“Modigliani”, di Angelo Longoni, regia dell’autore, con Marco Bocci, Romina Mondello, Claudia Potenza, Giulia Carpaneto, Vera Dragone. Al Quirino di Roma.
Le fate verdi di Amedeo
C’ è una scena piuttosto divertente in cui Amedeo Modigliani fa l’amore con Beatrice Hastings, giornalista inglese che scriveva da Parigi, e nell’ardore dell’amplesso le domanda se le piace Picasso. E Matisse? E Utrillo? No Utrillo, no. Ma come, il mio amico Utrillo no? Modigliani, testo e regia di Angelo Longoni in scena al Quirino di Roma, è un ritratto dell’artista attraverso le sue donne. Perché esse sono l’essenza della sua pittura. Longoni dipinge Modì guardando le sue donne. E con questo procedimento poetico trova una sintesi che risolve tutta una serie di problemi legati alla ricchezza e alla complessità di una biografia e di una ricerca artistica fra le più affascinanti (e solitarie) del Novecento. Però appunto, si sarebbe voluto che il collo del Modigliani di Longoni fosse più lungo.
Le quattro amanti di questo bel ragazzo di Livorno arrivato a Parigi nel 1906 sono, ciascuna a suo modo, dei personaggi enormi di quei primi anni del secolo, incominciando da Kiki: è stata la regina di Montparnasse, cantante, danzatrice, tenutaria di un cabaret, la modella e la musa di Foujita, Modigliani stesso e di Man Ray che la rende immortale con il suo Violon d’Ingres.
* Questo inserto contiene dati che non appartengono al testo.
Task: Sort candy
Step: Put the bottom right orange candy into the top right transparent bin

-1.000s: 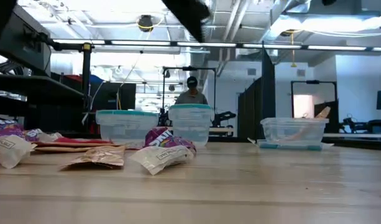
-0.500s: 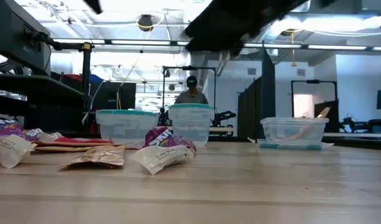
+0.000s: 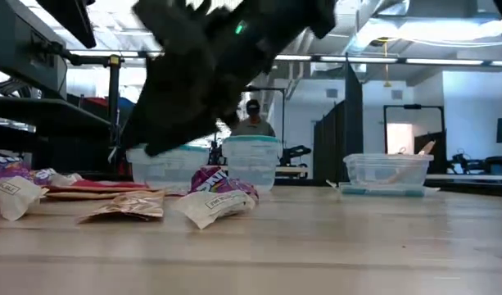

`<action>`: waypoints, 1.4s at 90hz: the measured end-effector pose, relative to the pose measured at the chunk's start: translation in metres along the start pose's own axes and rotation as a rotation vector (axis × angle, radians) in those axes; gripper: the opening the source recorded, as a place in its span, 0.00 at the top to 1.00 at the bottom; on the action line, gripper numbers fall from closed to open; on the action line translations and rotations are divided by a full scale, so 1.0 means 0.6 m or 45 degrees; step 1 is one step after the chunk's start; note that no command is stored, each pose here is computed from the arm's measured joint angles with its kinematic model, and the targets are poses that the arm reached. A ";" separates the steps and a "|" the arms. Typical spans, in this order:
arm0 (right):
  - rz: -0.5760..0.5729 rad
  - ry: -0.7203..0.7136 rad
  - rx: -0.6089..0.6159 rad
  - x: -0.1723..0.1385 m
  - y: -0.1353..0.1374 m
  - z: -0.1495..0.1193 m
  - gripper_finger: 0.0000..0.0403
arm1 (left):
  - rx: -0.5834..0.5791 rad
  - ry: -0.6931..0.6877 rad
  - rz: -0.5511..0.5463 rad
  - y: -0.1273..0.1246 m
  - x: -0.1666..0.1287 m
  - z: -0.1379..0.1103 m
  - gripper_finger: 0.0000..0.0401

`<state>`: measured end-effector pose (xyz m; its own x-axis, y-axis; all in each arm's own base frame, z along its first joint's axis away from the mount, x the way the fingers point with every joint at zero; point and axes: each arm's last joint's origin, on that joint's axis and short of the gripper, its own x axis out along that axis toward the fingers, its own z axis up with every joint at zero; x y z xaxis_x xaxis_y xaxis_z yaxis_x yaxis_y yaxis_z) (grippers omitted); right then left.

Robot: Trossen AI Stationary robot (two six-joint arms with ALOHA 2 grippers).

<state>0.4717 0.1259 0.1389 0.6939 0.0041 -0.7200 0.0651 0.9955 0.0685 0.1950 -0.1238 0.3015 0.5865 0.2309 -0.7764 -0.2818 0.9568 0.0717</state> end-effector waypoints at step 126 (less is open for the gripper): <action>-0.674 0.289 0.283 -0.374 -0.263 -0.094 1.00 | 0.082 -0.034 0.019 -0.001 0.000 0.002 0.65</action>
<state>0.2651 -0.0271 0.2507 0.3583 -0.4410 -0.8229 0.5241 0.8244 -0.2136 0.1961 -0.1240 0.3021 0.6030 0.2486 -0.7580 -0.2412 0.9625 0.1238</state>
Chi non avrebbe voluto conoscere Kiki se fosse vissuto in quegli anni? E chi non avrebbe voluto amare, come fu la fortuna di Modì, Anna Achmatova, bella, affascinante, sublime poeta (al maschile, come voleva lei) di Odessa? Chissà se Modì le ha mai chiesto, sfiorando le sue labbra, di dirgli qualcosa sulla Russia: “Ghiotta, ghiotta di sangue è la terra russa”, si sarebbe sentito rispondere. Una sola donna di Amedeo basterebbe a costruirsi un’intera avventura dell’esistenza e dirsi in punto di morte che, insomma, vivere non è stato poi così male. Beatrice Hastings, l’inglese ricca, giornalista, poetessa, critica d’arte, romanziera, l’amica di Max Jacob, anche lei una regina della bohème parigina ai tempi della prima guerra mondiale, per un paio d’anni ebbe con il pittore, che la ritrasse varie volte, una relazione difficile prima di finire nelle braccia di Raymond Radiguet e della saffica Katherine Mansfield. Era un mondo abitato da geni. Era la Parigi di André Gide, in quegli anni Marcel Proust stava pubblicando uno dietro l’altro i tomi della Recherche. Quando troppo giovani per aver già potuto mostrare chi sono, queste donne hanno nell’anima una forza tale, anche distruttiva, da essere capaci di buttarsi dalla finestra per puro amore: Jeanne Hébuterne detta “Noix de coco”, “noce di cocco” per la pelle bianco-latte e i capelli castani dai riflessi rossi, così innamorata di Modì e incinta di otto mesi, pittrice di 22 anni, si getta dal quinto piano il giorno dopo la morte del suo Amedeo, il 24 gennaio 1920.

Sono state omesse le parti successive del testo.